→ Brief: Leave out the pictures and return every entry exactly as it appears.

= Beginning of Section =

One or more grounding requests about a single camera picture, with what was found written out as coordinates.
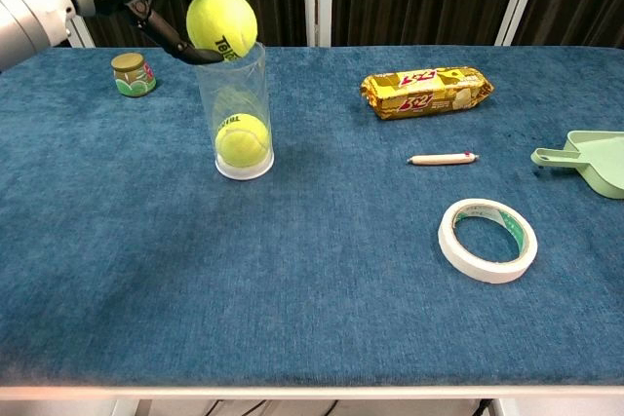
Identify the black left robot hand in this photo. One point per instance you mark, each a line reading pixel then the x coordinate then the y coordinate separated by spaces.
pixel 166 36

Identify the yellow tennis ball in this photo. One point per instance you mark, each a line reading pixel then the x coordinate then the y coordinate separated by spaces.
pixel 242 140
pixel 219 16

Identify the clear plastic tube container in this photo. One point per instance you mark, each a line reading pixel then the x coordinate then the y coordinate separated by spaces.
pixel 244 170

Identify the small jar gold lid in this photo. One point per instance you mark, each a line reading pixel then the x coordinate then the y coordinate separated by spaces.
pixel 132 76

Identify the gold biscuit packet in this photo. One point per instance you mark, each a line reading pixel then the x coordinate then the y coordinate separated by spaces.
pixel 429 92

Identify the beige sausage stick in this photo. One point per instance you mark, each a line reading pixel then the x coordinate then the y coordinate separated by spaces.
pixel 439 159

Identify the blue velvet table cloth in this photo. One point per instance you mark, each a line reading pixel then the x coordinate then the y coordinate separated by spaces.
pixel 341 318

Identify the white tape roll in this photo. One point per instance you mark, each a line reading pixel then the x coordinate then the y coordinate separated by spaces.
pixel 451 250

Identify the light green dustpan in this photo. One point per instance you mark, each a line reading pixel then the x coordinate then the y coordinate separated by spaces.
pixel 597 162

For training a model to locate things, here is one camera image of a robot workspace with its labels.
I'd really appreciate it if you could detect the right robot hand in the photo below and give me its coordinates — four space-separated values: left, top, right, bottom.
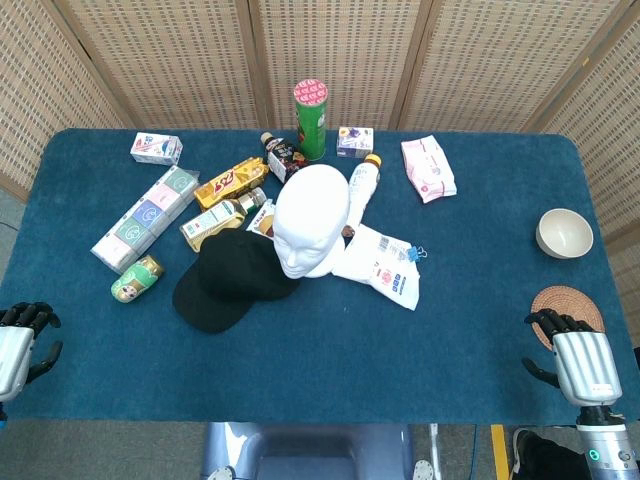
521 307 624 406

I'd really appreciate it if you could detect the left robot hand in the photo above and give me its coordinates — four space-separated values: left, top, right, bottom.
0 301 65 402

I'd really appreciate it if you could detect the black baseball cap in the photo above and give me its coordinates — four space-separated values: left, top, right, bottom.
171 228 302 335

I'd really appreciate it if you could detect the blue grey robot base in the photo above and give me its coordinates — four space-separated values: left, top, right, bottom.
201 422 415 480

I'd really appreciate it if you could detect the white mannequin head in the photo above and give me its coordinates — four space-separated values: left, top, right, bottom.
272 164 350 279

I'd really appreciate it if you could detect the round woven coaster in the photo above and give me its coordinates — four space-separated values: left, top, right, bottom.
530 285 606 352

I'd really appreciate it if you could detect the black shoe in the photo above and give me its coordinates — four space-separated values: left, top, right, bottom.
511 427 590 480

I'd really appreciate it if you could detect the beige bowl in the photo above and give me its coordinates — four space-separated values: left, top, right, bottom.
535 208 595 260

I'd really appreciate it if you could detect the green matryoshka doll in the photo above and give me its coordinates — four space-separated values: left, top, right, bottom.
110 254 166 304

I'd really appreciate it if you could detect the long pastel tissue multipack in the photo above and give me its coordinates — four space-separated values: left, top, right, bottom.
90 165 201 275

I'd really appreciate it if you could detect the white printed plastic bag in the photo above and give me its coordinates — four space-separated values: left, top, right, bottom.
331 222 422 312

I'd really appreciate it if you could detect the white blue small carton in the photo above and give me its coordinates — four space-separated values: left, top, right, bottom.
130 131 184 166

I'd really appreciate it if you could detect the pink wet wipes pack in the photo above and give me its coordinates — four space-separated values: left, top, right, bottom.
400 136 458 205

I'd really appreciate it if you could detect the blue table cloth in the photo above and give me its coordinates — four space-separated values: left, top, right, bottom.
0 127 640 427

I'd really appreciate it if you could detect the gold snack bag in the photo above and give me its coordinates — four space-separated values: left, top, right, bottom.
193 156 270 211

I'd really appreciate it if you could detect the white orange snack packet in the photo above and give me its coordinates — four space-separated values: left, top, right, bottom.
245 198 277 237

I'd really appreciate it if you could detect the white bottle orange cap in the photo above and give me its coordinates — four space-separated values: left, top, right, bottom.
346 153 383 226

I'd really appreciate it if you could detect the purple white small box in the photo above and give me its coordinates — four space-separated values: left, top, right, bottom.
336 126 375 159

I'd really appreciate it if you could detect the dark drink bottle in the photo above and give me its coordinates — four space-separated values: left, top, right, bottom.
259 131 308 184

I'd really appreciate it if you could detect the bamboo folding screen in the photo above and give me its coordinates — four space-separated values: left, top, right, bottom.
0 0 640 346

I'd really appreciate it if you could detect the green chips can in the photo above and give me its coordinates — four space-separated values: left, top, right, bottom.
292 79 330 162

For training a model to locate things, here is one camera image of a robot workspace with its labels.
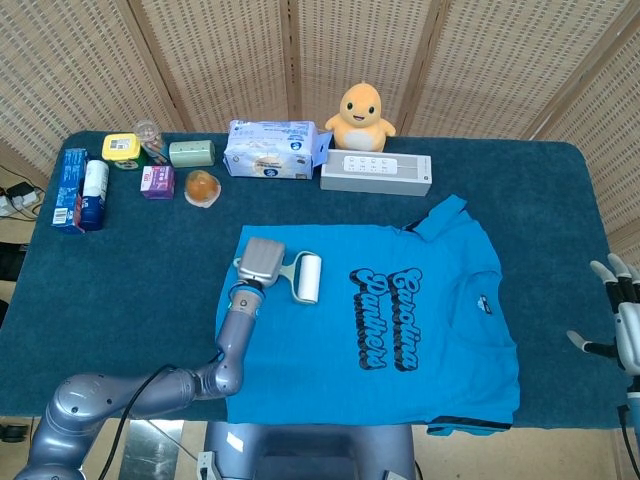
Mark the white blue tube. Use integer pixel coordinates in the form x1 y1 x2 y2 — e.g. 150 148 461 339
79 159 110 232

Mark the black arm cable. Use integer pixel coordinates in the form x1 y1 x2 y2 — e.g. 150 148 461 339
618 403 634 474
97 349 225 480

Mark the power adapter with cables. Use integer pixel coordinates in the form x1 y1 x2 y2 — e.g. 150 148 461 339
0 180 44 219

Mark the blue toothpaste box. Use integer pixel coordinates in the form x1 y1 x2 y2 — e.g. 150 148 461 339
50 147 90 235

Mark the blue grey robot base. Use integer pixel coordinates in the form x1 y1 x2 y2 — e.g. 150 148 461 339
197 420 419 480

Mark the yellow lid container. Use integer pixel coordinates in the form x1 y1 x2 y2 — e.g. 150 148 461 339
101 132 146 171

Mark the pale green case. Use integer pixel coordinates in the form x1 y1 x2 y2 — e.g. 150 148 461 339
168 139 216 168

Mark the small purple box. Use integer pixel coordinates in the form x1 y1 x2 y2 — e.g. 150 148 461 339
140 164 177 201

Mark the grey power strip box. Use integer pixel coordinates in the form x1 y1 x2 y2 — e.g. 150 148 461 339
319 148 433 197

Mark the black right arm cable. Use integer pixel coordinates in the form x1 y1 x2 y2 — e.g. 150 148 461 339
618 403 634 474

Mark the woven folding screen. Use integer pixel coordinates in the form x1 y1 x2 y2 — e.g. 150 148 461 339
0 0 640 266

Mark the blue printed t-shirt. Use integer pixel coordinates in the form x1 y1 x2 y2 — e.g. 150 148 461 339
214 194 522 437

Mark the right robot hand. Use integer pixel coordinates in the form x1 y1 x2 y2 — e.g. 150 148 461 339
566 253 640 372

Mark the blue white tissue pack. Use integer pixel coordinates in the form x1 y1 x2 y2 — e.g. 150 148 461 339
222 118 334 180

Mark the pale green lint roller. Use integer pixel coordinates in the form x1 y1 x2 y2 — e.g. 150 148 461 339
232 251 323 306

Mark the black floor object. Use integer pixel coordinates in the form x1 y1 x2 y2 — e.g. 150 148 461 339
0 242 26 282

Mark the dark teal carpeted table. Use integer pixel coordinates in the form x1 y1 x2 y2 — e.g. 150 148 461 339
0 130 621 431

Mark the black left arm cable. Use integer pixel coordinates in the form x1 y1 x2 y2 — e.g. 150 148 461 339
97 349 225 480

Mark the orange plush toy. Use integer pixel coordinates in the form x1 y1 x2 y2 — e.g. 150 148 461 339
324 82 398 153

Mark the clear plastic jar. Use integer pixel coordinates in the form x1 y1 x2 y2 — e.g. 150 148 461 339
134 119 170 166

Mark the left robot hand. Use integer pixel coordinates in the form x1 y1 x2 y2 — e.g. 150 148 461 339
233 237 286 290

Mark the orange jelly cup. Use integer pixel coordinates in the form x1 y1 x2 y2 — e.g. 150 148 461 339
183 169 222 209

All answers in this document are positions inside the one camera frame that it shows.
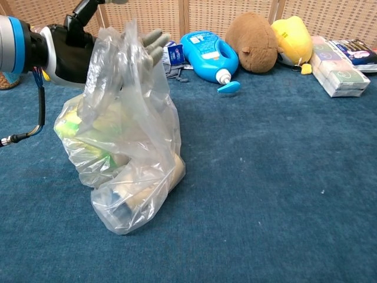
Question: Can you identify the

= End of Section =

→ Written solution:
One or more grounding requests about a single camera picture, with what was found written out as coordinates.
Identify the black left robot hand in this photo. One point per instance you mark, each a line reading pixel then the x coordinate then the y coordinate separated by spaces.
pixel 166 36

Identify the yellow tennis ball in this photo. One point per instance you mark, each a line reading pixel then the x coordinate then the y coordinate separated by spaces.
pixel 242 140
pixel 219 16

Identify the clear plastic tube container in this photo. One point per instance you mark, each a line reading pixel then the x coordinate then the y coordinate separated by spaces.
pixel 244 170

Identify the small jar gold lid in this photo. One point per instance you mark, each a line reading pixel then the x coordinate then the y coordinate separated by spaces.
pixel 132 76

Identify the gold biscuit packet in this photo. One point per instance you mark, each a line reading pixel then the x coordinate then the y coordinate separated by spaces.
pixel 429 92

Identify the beige sausage stick in this photo. One point per instance you mark, each a line reading pixel then the x coordinate then the y coordinate separated by spaces.
pixel 439 159

Identify the blue velvet table cloth in this photo. One point per instance you mark, each a line reading pixel then the x coordinate then the y coordinate separated by spaces.
pixel 341 318

Identify the white tape roll in this photo. One point per instance you mark, each a line reading pixel then the x coordinate then the y coordinate separated by spaces.
pixel 451 250

Identify the light green dustpan in this photo. One point per instance you mark, each a line reading pixel then the x coordinate then the y coordinate separated by spaces.
pixel 597 162

For training a model to locate things, here is one camera image of a robot workspace with its labels.
I'd really appreciate it if you could detect the right robot hand in the photo below and give me its coordinates — four space-separated values: left, top, right, bottom.
521 307 624 406

I'd really appreciate it if you could detect the left robot hand in the photo above and give me its coordinates — four space-separated values: left, top, right, bottom.
0 301 65 402

I'd really appreciate it if you could detect the black baseball cap in the photo above and give me its coordinates — four space-separated values: left, top, right, bottom.
171 228 302 335

I'd really appreciate it if you could detect the blue grey robot base in the photo above and give me its coordinates — four space-separated values: left, top, right, bottom.
201 422 415 480

I'd really appreciate it if you could detect the white mannequin head in the photo above and give me its coordinates — four space-separated values: left, top, right, bottom.
272 164 350 279

I'd really appreciate it if you could detect the round woven coaster in the photo above and give me its coordinates — four space-separated values: left, top, right, bottom.
530 285 606 352

I'd really appreciate it if you could detect the black shoe in the photo above and give me its coordinates — four space-separated values: left, top, right, bottom.
511 427 590 480

I'd really appreciate it if you could detect the beige bowl in the photo above and give me its coordinates — four space-separated values: left, top, right, bottom.
535 208 595 260

I'd really appreciate it if you could detect the green matryoshka doll in the photo above and give me its coordinates — four space-separated values: left, top, right, bottom.
110 254 166 304

I'd really appreciate it if you could detect the long pastel tissue multipack in the photo above and give me its coordinates — four space-separated values: left, top, right, bottom.
90 165 201 275

I'd really appreciate it if you could detect the white printed plastic bag in the photo above and give me its coordinates — four space-separated values: left, top, right, bottom.
331 222 422 312

I'd really appreciate it if you could detect the white blue small carton in the photo above and give me its coordinates — four space-separated values: left, top, right, bottom.
130 131 184 166

I'd really appreciate it if you could detect the pink wet wipes pack in the photo above and give me its coordinates — four space-separated values: left, top, right, bottom.
400 136 458 205

I'd really appreciate it if you could detect the blue table cloth in the photo above and give me its coordinates — four space-separated values: left, top, right, bottom.
0 127 640 427

I'd really appreciate it if you could detect the gold snack bag in the photo above and give me its coordinates — four space-separated values: left, top, right, bottom.
193 156 270 211

I'd really appreciate it if you could detect the white orange snack packet in the photo above and give me its coordinates — four space-separated values: left, top, right, bottom.
245 198 277 237

I'd really appreciate it if you could detect the white bottle orange cap in the photo above and give me its coordinates — four space-separated values: left, top, right, bottom.
346 153 383 226

I'd really appreciate it if you could detect the purple white small box in the photo above and give me its coordinates — four space-separated values: left, top, right, bottom.
336 126 375 159

I'd really appreciate it if you could detect the dark drink bottle in the photo above and give me its coordinates — four space-separated values: left, top, right, bottom.
259 131 308 184

I'd really appreciate it if you could detect the bamboo folding screen in the photo above and give me its coordinates — four space-separated values: left, top, right, bottom.
0 0 640 346

I'd really appreciate it if you could detect the green chips can in the photo above and give me its coordinates — four space-separated values: left, top, right, bottom.
292 79 330 162

For training a model to locate things, here is one camera image of a robot workspace with its labels.
Mark the white blue tube. Use integer pixel coordinates in the form x1 y1 x2 y2 — e.g. 150 148 461 339
79 159 110 232

Mark the black arm cable. Use integer pixel coordinates in the form x1 y1 x2 y2 — e.g. 150 148 461 339
618 403 634 474
97 349 225 480

Mark the power adapter with cables. Use integer pixel coordinates in the form x1 y1 x2 y2 — e.g. 150 148 461 339
0 180 44 219

Mark the blue toothpaste box. Use integer pixel coordinates in the form x1 y1 x2 y2 — e.g. 150 148 461 339
50 147 90 235

Mark the blue grey robot base. Use integer pixel coordinates in the form x1 y1 x2 y2 — e.g. 150 148 461 339
197 420 419 480

Mark the yellow lid container. Use integer pixel coordinates in the form x1 y1 x2 y2 — e.g. 150 148 461 339
101 132 146 171

Mark the pale green case. Use integer pixel coordinates in the form x1 y1 x2 y2 — e.g. 150 148 461 339
168 139 216 168

Mark the small purple box. Use integer pixel coordinates in the form x1 y1 x2 y2 — e.g. 150 148 461 339
140 164 177 201

Mark the grey power strip box. Use integer pixel coordinates in the form x1 y1 x2 y2 — e.g. 150 148 461 339
319 148 433 197

Mark the black right arm cable. Use integer pixel coordinates in the form x1 y1 x2 y2 — e.g. 150 148 461 339
618 403 634 474

Mark the woven folding screen. Use integer pixel coordinates in the form x1 y1 x2 y2 — e.g. 150 148 461 339
0 0 640 266

Mark the blue printed t-shirt. Use integer pixel coordinates in the form x1 y1 x2 y2 — e.g. 150 148 461 339
214 194 522 437

Mark the right robot hand. Use integer pixel coordinates in the form x1 y1 x2 y2 — e.g. 150 148 461 339
566 253 640 372

Mark the blue white tissue pack. Use integer pixel coordinates in the form x1 y1 x2 y2 — e.g. 150 148 461 339
222 118 334 180

Mark the pale green lint roller. Use integer pixel coordinates in the form x1 y1 x2 y2 — e.g. 150 148 461 339
232 251 323 306

Mark the black floor object. Use integer pixel coordinates in the form x1 y1 x2 y2 — e.g. 150 148 461 339
0 242 26 282

Mark the dark teal carpeted table. Use integer pixel coordinates in the form x1 y1 x2 y2 — e.g. 150 148 461 339
0 130 621 431

Mark the black left arm cable. Use integer pixel coordinates in the form x1 y1 x2 y2 — e.g. 150 148 461 339
97 349 225 480

Mark the orange plush toy. Use integer pixel coordinates in the form x1 y1 x2 y2 — e.g. 150 148 461 339
324 82 398 153

Mark the clear plastic jar. Use integer pixel coordinates in the form x1 y1 x2 y2 — e.g. 150 148 461 339
134 119 170 166

Mark the left robot hand. Use integer pixel coordinates in the form x1 y1 x2 y2 — e.g. 150 148 461 339
233 237 286 290

Mark the orange jelly cup. Use integer pixel coordinates in the form x1 y1 x2 y2 — e.g. 150 148 461 339
183 169 222 209

All answers in this document are positions inside the one camera frame that it shows.
Question: Can you identify the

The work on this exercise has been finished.